### TASK REQUIREMENTS
Copy out every line of the data where the word "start" is found.

### INFORMATION PROVIDED
BEGIN

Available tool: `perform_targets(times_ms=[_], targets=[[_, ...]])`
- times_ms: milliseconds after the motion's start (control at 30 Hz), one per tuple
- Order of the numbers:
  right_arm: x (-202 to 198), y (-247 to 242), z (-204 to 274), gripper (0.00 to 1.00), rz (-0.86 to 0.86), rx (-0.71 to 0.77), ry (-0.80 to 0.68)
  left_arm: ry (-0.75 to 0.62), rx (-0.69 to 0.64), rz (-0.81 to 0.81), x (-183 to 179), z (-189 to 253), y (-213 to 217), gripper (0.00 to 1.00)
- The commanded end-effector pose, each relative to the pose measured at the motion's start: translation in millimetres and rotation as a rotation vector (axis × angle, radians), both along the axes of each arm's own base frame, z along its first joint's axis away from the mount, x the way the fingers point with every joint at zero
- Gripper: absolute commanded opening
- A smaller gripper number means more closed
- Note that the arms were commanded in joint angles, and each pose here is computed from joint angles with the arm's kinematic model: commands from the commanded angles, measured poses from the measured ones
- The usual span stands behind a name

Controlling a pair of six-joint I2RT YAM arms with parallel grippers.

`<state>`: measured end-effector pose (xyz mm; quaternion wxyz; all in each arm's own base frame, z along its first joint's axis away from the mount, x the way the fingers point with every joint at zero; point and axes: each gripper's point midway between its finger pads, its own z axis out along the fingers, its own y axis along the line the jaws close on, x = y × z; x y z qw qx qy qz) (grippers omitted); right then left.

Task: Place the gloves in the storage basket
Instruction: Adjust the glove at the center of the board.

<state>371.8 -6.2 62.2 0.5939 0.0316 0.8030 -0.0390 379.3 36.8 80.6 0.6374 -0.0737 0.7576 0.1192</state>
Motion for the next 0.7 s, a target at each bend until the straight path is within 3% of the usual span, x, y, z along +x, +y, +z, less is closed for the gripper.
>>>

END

### EXERCISE ANSWER
- times_ms: milliseconds after the motion's start (control at 30 Hz), one per tuple
- The commanded end-effector pose, each relative to the pose measured at the motion's start: translation in millimetres and rotation as a rotation vector (axis × angle, radians), both along the axes of each arm's own base frame, z along its first joint's axis away from the mount, x the way the fingers point with every joint at zero

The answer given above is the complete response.